--- Extracted information ---
****************************************

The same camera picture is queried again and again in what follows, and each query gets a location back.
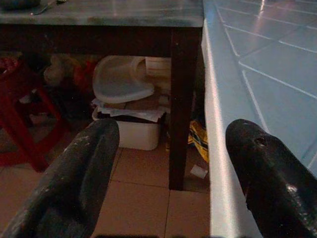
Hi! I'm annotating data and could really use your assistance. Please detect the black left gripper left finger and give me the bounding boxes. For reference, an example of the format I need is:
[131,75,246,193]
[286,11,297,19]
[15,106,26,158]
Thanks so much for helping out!
[0,119,120,238]

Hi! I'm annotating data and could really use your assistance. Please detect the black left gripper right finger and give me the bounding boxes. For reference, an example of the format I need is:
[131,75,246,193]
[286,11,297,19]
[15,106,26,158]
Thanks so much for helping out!
[225,119,317,238]

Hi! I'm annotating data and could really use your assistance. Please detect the small white paper scrap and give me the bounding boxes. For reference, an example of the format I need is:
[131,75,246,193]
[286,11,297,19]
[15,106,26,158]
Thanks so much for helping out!
[190,165,209,179]

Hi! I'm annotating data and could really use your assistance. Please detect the red plastic stool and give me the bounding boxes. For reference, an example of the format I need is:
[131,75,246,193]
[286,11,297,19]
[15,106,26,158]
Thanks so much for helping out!
[0,57,65,173]

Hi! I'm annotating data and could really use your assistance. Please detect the yellow patterned plastic bag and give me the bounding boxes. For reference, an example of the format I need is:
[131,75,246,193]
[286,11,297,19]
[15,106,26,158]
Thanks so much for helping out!
[187,119,210,163]

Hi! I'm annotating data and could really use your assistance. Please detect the white plastic storage box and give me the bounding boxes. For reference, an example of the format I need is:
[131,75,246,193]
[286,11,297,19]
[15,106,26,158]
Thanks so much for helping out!
[92,109,166,151]

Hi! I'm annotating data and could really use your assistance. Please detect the white tiled counter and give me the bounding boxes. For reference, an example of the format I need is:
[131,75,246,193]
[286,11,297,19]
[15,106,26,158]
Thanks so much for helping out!
[201,0,317,238]

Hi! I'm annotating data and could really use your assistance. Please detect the beige stuffed toy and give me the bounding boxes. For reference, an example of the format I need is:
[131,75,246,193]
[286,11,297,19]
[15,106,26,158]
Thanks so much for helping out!
[43,55,70,86]

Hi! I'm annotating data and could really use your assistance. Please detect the white plastic basin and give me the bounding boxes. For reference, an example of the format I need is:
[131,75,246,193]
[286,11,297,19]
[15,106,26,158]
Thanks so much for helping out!
[93,56,155,103]

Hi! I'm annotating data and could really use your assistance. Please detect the dark wooden table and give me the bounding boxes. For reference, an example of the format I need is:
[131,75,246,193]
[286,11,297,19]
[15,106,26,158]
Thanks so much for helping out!
[0,0,204,191]

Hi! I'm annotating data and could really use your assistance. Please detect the metal spoon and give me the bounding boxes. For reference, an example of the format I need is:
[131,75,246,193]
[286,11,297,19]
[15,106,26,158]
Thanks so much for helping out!
[31,0,67,15]

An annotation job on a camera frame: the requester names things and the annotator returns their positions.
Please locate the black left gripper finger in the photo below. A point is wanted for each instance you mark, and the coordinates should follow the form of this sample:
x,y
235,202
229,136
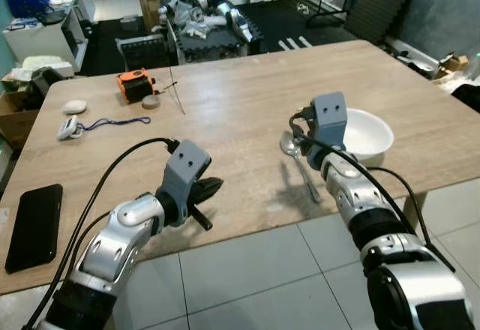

****************************************

All lines in the data that contain the word "each" should be copied.

--- Answer box ---
The same camera picture is queried again and again in what follows, and each query gets a location back.
Please locate the black left gripper finger in the photo below. A point is wanted for each instance you mark, and the coordinates should follow the form of this sample:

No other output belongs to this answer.